* INSTRUCTIONS TO FOLLOW *
Transcribe this listing exactly; omit the pictures.

* DATA BELOW *
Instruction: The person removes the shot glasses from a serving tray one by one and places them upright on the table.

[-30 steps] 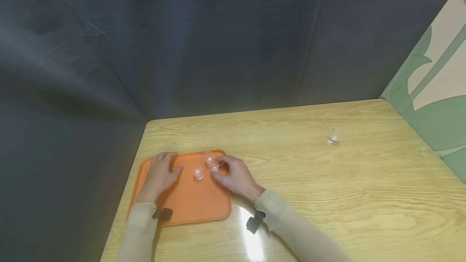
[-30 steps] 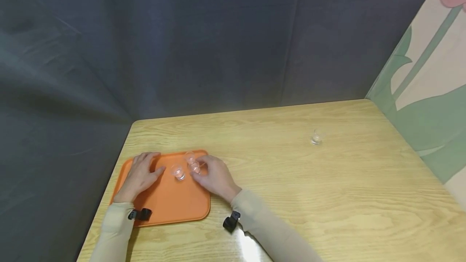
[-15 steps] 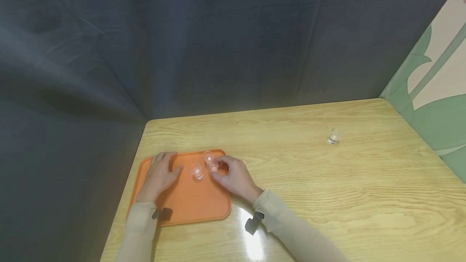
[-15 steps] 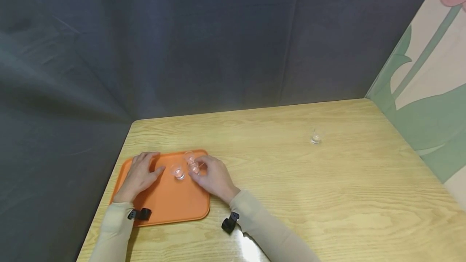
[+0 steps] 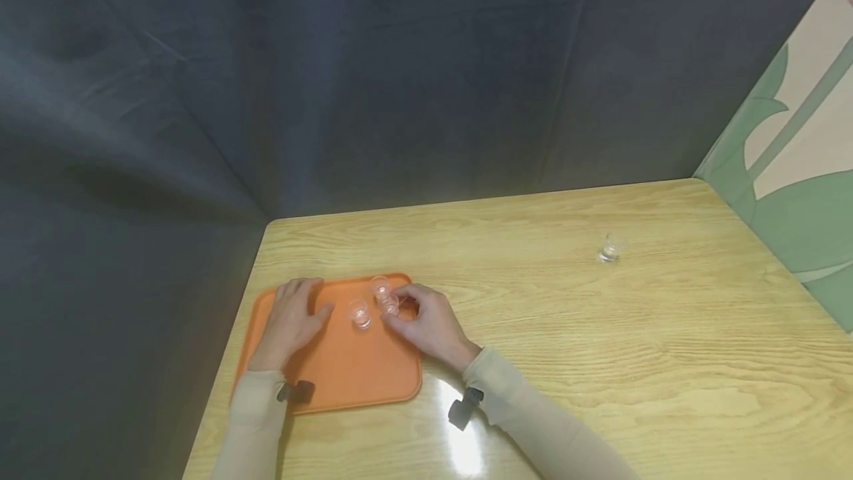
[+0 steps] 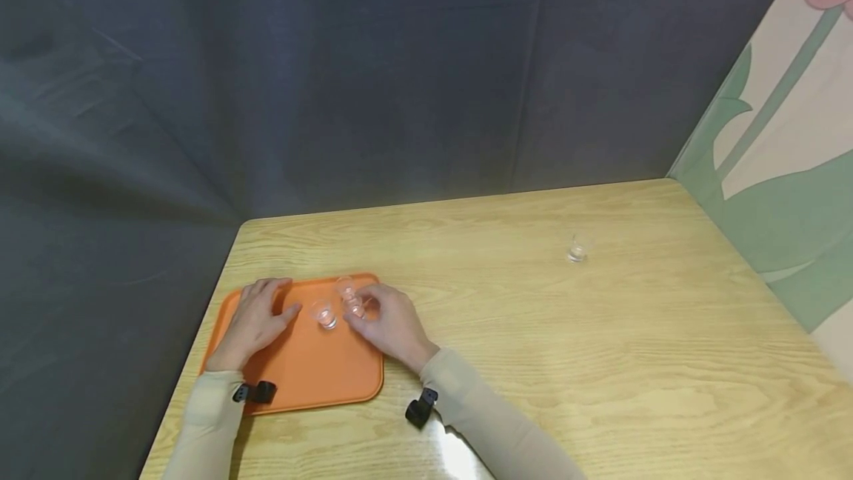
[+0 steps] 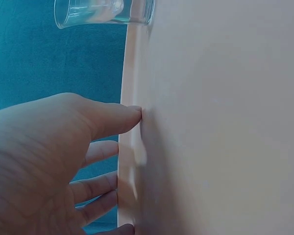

* ANSWER *
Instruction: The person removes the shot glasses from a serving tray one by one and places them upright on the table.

[-30 steps] 
[-30 steps] 
[-15 steps] 
[-15 steps] 
[+0 steps] 
[+0 steps] 
[+0 steps] 

The exercise has been completed in full.